→ **About this task**
Lines holding the word "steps" must be located in the listing below and copied.

→ **Records provided**
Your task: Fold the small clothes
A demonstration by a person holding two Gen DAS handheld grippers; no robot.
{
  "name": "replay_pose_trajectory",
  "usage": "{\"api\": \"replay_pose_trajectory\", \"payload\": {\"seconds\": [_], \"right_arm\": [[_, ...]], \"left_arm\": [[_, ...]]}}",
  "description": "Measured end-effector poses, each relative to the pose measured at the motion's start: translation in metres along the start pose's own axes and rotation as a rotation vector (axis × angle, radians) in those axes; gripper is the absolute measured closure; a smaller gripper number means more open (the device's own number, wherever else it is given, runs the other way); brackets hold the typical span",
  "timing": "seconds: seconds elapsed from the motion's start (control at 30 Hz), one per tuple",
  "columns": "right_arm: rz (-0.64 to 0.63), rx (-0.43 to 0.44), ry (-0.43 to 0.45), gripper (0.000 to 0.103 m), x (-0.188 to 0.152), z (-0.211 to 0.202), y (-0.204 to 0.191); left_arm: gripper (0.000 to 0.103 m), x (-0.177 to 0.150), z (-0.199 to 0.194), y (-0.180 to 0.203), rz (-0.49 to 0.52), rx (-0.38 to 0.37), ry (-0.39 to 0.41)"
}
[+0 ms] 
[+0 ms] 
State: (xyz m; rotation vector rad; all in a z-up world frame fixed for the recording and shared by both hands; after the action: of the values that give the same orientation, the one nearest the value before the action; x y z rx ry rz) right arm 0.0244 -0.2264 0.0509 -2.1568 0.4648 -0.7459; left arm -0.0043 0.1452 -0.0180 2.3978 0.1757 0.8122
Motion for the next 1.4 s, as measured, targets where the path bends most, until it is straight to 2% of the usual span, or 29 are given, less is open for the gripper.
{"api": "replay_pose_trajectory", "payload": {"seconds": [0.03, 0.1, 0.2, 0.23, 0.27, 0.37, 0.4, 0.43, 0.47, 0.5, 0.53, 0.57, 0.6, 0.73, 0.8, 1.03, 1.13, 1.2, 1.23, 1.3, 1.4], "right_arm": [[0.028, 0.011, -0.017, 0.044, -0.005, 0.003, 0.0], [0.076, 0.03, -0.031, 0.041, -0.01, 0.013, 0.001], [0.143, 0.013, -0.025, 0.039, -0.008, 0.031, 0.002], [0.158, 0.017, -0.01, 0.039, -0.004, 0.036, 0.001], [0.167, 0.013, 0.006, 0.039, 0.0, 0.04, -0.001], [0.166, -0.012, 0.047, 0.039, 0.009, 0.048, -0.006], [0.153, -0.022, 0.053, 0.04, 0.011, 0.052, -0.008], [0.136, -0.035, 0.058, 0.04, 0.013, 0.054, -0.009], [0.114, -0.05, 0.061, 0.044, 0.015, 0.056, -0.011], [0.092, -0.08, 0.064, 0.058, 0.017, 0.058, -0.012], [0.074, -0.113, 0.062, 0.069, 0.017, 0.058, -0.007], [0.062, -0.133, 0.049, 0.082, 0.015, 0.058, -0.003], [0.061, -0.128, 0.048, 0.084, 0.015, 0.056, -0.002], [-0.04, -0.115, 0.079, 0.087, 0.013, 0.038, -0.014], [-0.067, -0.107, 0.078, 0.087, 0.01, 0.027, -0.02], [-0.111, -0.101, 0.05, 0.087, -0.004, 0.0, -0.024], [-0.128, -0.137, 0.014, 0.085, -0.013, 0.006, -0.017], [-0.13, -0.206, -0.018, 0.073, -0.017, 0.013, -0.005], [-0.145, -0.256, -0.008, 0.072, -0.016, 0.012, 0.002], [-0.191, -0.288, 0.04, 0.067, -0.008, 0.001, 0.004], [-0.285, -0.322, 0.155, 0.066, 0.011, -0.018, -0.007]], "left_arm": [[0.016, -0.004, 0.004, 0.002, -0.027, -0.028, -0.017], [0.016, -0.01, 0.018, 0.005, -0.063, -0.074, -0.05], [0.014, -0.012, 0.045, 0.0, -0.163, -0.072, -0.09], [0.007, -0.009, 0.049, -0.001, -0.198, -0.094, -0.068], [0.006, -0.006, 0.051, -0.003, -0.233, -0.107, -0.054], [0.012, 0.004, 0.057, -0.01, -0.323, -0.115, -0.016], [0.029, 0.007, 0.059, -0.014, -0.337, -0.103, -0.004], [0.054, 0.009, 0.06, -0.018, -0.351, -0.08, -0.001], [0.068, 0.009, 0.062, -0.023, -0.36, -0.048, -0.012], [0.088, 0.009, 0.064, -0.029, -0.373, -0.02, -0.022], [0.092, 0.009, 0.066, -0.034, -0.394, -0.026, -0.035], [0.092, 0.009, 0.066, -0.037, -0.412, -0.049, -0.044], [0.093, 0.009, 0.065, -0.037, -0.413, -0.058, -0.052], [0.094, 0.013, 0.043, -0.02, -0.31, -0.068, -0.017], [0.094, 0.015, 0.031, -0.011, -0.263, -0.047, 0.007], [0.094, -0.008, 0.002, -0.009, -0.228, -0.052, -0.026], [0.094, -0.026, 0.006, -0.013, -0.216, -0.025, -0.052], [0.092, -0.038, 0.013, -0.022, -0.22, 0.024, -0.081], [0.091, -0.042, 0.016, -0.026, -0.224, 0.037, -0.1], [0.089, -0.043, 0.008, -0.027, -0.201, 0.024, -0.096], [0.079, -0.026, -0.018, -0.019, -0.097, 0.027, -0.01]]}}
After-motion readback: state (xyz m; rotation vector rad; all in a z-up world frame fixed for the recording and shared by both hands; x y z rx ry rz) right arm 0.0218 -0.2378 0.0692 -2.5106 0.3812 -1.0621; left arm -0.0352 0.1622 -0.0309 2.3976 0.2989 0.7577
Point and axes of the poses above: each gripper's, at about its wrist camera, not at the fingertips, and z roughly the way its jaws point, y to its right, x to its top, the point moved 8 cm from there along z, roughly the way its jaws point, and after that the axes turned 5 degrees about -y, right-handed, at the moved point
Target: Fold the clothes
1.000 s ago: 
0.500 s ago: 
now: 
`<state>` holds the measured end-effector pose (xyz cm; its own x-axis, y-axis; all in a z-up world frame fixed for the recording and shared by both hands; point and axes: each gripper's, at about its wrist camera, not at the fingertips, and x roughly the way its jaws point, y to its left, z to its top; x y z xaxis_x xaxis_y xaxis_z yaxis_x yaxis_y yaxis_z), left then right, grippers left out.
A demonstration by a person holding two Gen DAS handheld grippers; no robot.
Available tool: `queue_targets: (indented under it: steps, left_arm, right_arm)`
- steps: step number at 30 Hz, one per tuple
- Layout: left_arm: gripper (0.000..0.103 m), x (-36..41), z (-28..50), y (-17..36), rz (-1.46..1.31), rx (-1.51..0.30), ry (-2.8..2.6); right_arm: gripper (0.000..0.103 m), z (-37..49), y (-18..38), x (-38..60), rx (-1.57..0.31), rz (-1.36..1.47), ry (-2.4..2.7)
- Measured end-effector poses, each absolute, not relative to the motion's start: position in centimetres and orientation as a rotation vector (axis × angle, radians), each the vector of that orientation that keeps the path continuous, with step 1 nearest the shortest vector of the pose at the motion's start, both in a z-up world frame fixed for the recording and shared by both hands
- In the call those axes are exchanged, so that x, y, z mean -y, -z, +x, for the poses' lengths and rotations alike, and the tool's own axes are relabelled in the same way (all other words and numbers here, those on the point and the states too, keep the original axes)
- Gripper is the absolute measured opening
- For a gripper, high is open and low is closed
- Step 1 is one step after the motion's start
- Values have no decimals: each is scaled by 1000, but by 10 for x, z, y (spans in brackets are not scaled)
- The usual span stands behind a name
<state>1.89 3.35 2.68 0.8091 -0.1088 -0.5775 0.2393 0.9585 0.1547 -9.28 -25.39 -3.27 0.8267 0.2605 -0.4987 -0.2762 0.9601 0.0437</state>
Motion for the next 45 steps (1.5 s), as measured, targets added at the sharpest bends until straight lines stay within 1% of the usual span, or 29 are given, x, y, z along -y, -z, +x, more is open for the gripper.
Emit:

→ **Response to this task**
Available tool: `queue_targets: (indented under it: steps, left_arm, right_arm)`
- steps: step number at 30 Hz, one per tuple
Motion for the next 45 steps (1.5 s), as measured, targets added at the sharpest bends until straight lines stay within 1% of the usual span, or 29 are given, x, y, z along -y, -z, +x, more is open for the gripper.

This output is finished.